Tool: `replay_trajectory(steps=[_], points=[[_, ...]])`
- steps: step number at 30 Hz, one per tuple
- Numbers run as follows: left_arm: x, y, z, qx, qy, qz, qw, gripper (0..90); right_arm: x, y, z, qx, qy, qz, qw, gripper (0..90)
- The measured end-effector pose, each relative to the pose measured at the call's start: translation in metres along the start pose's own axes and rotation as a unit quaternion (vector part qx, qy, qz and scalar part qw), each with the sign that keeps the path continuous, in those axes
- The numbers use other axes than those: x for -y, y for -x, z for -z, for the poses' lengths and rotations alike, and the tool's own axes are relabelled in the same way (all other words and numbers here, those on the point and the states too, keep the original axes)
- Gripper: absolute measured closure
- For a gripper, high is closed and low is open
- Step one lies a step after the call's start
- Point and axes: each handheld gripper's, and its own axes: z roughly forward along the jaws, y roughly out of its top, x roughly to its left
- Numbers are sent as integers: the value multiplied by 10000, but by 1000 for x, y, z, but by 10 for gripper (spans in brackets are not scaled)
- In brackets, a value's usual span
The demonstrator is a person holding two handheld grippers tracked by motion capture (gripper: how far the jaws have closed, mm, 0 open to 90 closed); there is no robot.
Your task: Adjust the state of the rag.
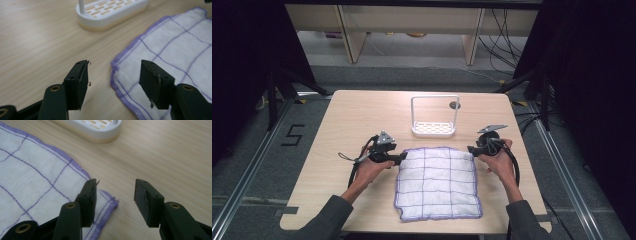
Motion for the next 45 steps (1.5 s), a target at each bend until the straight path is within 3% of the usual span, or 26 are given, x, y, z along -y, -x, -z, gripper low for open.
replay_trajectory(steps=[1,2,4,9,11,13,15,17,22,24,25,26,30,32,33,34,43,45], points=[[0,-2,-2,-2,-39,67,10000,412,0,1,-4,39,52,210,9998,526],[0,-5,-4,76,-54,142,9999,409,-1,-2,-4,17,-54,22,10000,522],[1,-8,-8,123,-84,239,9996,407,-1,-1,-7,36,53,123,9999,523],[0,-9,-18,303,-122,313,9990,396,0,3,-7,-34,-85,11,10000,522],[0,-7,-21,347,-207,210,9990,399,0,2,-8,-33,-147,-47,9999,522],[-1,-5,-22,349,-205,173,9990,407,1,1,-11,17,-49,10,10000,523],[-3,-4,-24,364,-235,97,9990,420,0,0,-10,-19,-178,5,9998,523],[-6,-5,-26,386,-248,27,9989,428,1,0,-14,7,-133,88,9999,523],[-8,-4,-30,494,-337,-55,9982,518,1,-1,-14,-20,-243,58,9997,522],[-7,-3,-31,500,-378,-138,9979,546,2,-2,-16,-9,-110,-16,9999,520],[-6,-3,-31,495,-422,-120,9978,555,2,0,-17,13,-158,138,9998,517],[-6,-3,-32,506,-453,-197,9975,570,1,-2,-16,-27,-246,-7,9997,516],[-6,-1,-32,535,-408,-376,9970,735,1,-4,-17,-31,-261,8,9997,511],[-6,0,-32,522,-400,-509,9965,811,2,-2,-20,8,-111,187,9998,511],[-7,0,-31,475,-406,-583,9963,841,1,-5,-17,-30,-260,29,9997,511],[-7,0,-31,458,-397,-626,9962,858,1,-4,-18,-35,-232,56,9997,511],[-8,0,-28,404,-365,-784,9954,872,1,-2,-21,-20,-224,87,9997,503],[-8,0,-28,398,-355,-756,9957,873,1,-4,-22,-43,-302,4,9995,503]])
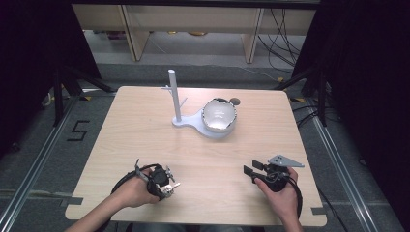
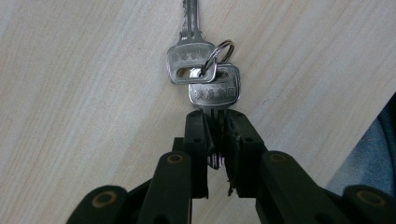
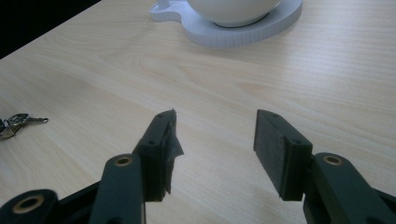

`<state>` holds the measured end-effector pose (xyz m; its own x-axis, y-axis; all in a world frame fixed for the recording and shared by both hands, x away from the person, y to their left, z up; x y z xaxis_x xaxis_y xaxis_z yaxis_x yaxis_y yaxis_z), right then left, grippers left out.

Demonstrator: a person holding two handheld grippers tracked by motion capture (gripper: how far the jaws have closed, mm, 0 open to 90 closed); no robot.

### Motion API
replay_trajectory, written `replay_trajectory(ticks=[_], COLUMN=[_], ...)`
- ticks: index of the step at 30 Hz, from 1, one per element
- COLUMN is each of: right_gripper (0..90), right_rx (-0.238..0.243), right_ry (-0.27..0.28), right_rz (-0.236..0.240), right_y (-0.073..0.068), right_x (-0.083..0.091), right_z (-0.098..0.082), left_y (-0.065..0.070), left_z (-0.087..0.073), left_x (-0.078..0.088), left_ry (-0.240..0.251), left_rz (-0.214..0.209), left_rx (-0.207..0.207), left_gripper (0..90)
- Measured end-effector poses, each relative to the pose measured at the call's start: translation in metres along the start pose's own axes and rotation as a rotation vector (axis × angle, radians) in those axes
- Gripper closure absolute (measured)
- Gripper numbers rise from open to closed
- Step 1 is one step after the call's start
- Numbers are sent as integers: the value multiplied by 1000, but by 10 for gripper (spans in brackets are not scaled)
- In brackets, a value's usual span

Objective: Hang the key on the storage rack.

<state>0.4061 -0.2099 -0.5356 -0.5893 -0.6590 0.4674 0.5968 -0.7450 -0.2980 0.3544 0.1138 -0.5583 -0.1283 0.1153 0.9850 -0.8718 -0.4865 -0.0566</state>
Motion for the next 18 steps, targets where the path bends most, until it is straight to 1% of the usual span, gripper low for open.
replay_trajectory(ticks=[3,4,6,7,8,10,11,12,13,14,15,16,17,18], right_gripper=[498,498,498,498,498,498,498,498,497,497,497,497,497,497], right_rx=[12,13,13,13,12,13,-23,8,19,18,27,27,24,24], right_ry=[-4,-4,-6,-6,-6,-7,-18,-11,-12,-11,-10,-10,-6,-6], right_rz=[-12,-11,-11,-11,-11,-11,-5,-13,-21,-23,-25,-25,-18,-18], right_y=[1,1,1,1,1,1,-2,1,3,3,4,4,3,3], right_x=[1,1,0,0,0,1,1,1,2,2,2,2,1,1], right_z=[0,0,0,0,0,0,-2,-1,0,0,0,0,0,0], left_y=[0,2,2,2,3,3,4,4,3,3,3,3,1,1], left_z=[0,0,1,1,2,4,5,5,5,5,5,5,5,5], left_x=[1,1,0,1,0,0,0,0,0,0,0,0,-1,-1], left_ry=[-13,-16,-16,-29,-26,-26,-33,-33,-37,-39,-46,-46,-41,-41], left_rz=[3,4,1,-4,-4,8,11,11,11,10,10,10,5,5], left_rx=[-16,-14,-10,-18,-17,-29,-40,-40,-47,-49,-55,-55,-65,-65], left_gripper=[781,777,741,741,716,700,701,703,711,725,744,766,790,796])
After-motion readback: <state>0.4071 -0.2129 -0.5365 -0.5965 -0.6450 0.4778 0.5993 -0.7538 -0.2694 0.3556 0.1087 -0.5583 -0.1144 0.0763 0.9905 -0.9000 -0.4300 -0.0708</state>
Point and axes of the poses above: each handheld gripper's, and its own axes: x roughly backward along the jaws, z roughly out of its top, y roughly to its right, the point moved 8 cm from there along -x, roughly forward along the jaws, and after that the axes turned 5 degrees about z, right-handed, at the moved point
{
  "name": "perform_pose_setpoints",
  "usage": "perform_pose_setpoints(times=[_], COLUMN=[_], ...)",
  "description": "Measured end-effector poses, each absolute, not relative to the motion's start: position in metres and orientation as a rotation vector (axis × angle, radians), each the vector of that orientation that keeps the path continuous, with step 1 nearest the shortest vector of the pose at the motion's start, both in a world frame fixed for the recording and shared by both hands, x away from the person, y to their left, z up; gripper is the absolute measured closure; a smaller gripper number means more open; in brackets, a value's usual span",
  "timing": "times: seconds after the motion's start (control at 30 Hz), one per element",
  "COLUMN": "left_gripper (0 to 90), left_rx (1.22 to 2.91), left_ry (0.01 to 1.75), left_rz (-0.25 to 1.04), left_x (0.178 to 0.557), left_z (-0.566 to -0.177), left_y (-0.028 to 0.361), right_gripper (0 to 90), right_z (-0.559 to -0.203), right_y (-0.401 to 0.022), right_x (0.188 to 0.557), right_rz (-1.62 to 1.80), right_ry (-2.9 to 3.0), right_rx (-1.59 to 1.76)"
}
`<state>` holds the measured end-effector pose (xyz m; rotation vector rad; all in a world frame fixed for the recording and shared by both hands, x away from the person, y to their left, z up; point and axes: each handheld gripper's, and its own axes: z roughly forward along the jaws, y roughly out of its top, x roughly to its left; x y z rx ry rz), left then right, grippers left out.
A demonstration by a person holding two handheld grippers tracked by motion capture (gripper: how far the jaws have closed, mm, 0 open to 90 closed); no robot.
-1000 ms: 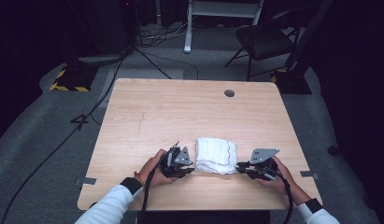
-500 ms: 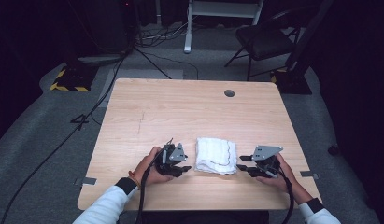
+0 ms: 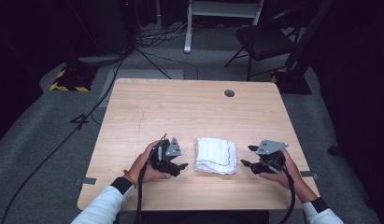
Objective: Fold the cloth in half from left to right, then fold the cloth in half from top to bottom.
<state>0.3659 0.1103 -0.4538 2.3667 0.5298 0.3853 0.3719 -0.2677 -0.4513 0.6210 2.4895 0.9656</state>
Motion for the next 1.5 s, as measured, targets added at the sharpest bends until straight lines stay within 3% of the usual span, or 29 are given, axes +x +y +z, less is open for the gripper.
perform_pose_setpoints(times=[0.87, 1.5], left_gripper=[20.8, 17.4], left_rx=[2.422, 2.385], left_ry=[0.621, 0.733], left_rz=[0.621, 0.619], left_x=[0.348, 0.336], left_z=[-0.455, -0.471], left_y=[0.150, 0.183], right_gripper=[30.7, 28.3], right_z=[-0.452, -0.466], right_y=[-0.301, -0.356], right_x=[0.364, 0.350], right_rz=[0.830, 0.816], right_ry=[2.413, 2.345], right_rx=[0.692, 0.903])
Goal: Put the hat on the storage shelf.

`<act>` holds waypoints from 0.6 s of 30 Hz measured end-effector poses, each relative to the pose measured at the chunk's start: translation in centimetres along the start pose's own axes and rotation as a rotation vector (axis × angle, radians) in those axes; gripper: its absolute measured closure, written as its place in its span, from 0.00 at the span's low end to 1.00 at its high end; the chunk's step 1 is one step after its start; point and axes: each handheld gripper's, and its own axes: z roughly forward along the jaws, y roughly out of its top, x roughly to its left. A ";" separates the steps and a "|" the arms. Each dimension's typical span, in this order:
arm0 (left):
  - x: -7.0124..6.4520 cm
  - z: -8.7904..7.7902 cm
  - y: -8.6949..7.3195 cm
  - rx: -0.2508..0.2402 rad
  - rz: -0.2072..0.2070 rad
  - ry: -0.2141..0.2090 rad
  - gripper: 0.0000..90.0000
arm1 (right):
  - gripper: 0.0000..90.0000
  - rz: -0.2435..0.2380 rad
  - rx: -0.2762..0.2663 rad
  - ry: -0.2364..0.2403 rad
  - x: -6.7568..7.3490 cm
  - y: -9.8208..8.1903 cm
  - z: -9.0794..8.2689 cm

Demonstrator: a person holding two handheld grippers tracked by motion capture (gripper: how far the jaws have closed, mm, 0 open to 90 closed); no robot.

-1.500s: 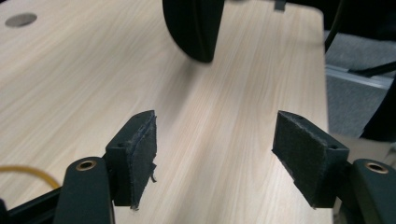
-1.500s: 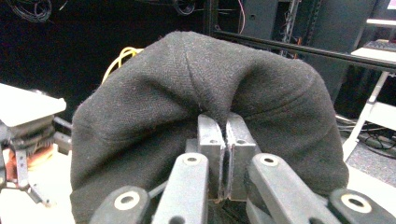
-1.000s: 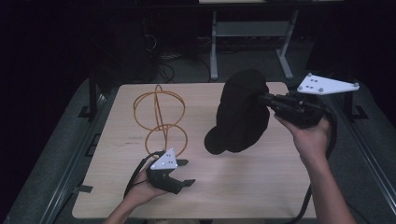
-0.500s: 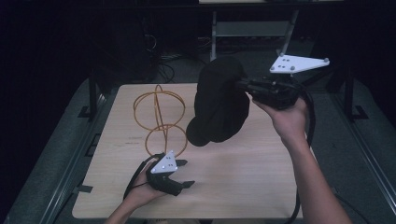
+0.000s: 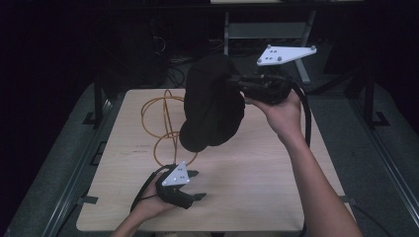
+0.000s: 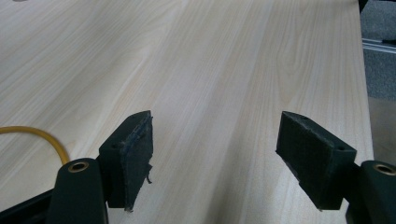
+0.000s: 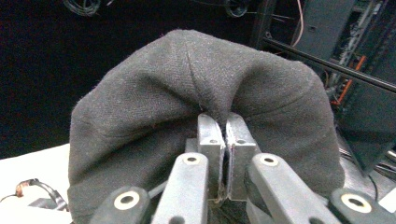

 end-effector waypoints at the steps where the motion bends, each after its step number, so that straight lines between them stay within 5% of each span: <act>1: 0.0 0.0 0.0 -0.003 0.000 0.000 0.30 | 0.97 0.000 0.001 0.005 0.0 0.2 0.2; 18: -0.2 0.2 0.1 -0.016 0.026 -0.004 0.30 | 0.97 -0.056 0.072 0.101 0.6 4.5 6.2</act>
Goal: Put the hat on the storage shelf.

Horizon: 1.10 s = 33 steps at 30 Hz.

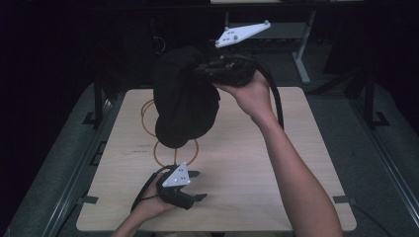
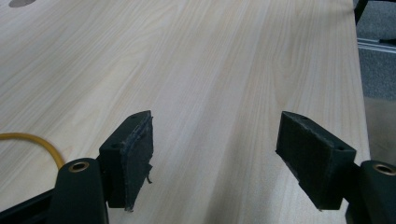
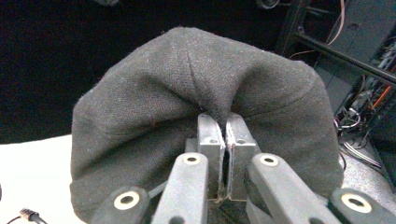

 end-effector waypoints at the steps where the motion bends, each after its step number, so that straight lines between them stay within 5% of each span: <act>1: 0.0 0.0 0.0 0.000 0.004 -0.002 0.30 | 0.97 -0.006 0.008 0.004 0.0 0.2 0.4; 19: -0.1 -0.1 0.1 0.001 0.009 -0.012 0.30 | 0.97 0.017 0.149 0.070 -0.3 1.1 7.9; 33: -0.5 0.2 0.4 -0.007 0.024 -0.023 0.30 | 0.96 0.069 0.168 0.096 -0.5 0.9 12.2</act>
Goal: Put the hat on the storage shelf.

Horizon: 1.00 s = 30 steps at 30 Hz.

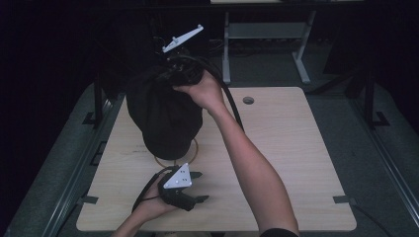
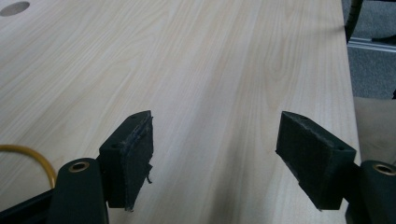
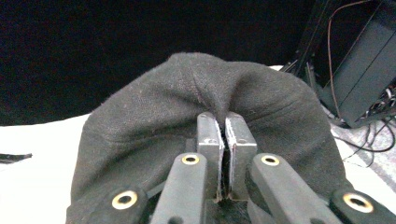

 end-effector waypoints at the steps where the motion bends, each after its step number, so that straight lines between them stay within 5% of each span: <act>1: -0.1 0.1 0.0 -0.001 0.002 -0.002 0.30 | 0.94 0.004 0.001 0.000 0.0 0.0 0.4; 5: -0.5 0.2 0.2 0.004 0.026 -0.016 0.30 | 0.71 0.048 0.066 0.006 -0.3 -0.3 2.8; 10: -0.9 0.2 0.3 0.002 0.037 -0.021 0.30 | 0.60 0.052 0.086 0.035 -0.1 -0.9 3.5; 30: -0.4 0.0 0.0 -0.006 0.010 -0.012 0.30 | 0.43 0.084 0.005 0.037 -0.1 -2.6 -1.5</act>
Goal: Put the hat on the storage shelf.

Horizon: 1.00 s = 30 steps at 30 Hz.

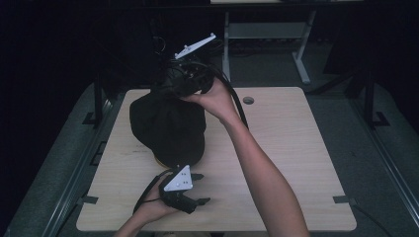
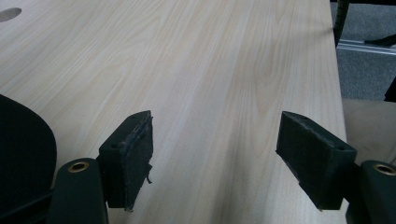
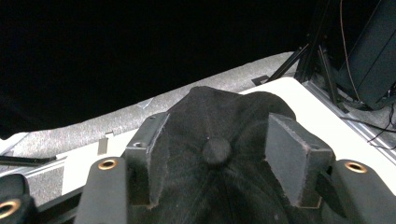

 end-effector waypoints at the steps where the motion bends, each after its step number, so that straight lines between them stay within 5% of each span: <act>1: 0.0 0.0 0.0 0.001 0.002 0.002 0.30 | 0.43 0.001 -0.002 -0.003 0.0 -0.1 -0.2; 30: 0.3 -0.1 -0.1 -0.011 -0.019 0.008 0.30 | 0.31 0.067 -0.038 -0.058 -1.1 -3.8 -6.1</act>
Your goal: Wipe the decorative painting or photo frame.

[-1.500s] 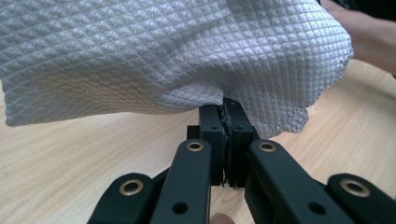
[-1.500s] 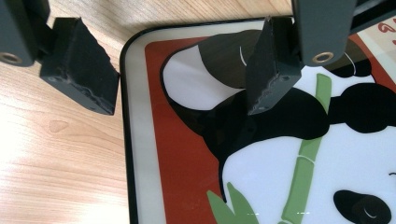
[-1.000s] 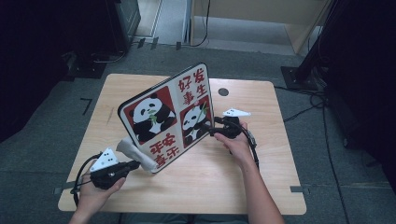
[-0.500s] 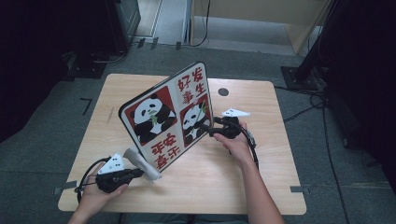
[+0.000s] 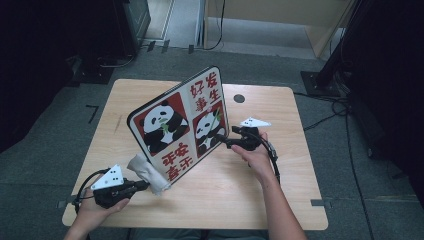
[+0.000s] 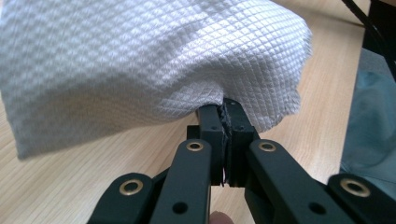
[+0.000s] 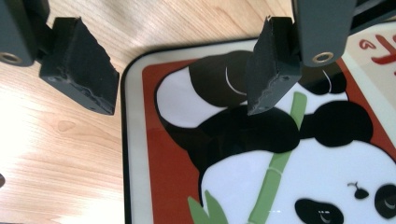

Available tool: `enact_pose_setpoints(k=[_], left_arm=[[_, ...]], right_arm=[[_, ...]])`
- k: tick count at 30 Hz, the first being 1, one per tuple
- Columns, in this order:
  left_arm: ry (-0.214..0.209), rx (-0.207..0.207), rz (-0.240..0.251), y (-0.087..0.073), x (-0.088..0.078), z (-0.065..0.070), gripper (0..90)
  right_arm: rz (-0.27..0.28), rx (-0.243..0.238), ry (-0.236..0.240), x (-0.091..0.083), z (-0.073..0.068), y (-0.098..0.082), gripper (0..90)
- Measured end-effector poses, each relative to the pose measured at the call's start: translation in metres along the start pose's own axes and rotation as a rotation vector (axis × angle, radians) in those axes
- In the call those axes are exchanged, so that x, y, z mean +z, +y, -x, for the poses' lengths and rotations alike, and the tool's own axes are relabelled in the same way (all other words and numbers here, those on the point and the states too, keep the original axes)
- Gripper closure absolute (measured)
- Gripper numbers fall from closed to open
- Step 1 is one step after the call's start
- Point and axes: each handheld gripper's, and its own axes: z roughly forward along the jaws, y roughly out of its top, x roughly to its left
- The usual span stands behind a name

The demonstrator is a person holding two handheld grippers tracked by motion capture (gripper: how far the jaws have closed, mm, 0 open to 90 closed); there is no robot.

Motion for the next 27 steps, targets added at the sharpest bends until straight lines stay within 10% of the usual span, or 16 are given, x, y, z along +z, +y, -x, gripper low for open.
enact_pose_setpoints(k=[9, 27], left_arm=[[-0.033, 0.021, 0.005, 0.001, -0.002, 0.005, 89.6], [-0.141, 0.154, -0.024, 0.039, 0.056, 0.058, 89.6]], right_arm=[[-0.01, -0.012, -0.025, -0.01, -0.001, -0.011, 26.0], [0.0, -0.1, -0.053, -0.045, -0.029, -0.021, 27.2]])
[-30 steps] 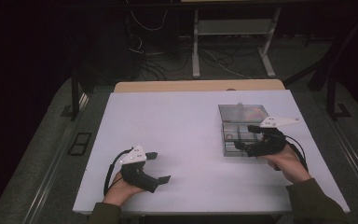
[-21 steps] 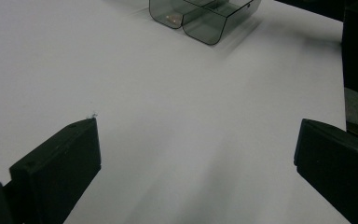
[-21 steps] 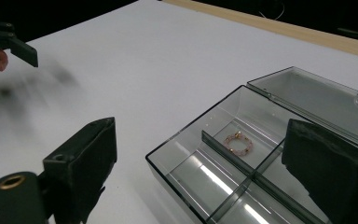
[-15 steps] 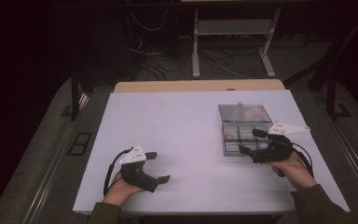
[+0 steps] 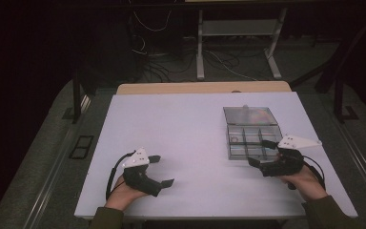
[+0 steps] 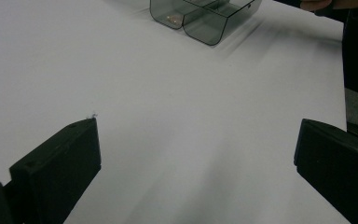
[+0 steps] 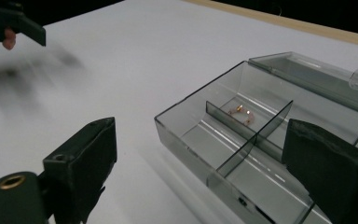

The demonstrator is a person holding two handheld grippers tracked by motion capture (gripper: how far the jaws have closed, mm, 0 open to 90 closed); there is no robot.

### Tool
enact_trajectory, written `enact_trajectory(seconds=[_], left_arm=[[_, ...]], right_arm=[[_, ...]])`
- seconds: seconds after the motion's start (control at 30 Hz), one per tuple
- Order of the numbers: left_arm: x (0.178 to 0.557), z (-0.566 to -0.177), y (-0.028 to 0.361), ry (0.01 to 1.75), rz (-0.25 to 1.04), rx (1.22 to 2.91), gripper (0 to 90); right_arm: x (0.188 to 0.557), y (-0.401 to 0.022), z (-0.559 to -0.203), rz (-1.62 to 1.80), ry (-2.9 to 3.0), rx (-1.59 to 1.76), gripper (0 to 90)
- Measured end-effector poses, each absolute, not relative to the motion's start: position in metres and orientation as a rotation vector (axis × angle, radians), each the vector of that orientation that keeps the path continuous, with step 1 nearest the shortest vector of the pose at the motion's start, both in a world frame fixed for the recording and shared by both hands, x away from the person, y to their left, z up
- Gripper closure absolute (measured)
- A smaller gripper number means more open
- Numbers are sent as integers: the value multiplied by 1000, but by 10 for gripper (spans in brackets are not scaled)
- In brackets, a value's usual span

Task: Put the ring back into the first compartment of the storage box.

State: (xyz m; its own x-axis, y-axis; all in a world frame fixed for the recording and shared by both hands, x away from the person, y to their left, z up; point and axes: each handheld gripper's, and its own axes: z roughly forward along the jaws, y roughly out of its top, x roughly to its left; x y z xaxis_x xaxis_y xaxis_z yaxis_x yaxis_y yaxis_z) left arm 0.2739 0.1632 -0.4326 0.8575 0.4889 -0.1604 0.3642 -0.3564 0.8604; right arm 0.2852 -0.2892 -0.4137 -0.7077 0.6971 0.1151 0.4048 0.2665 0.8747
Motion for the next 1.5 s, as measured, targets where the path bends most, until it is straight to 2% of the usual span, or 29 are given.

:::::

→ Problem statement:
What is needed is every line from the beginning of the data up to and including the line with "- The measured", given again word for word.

→ Exercise output:
Tool: `replay_trajectory(steps=[_], points=[[_, ...]])`
- steps: step number at 30 Hz, one per tuple
- Numbers run as follows: left_arm: x, y, z, qx, qy, qz, qw, gripper (0..90); right_arm: x, y, z, qx, qy, qz, qw, gripper (0..90)
- The measured end-effector pose, each relative to the pose measured at the call's start: translation in metres along the start pose's own axes and rotation as a unit quaternion (vector part qx, qy, qz and scalar part qw), each with the sign that keeps the path continuous, in those axes

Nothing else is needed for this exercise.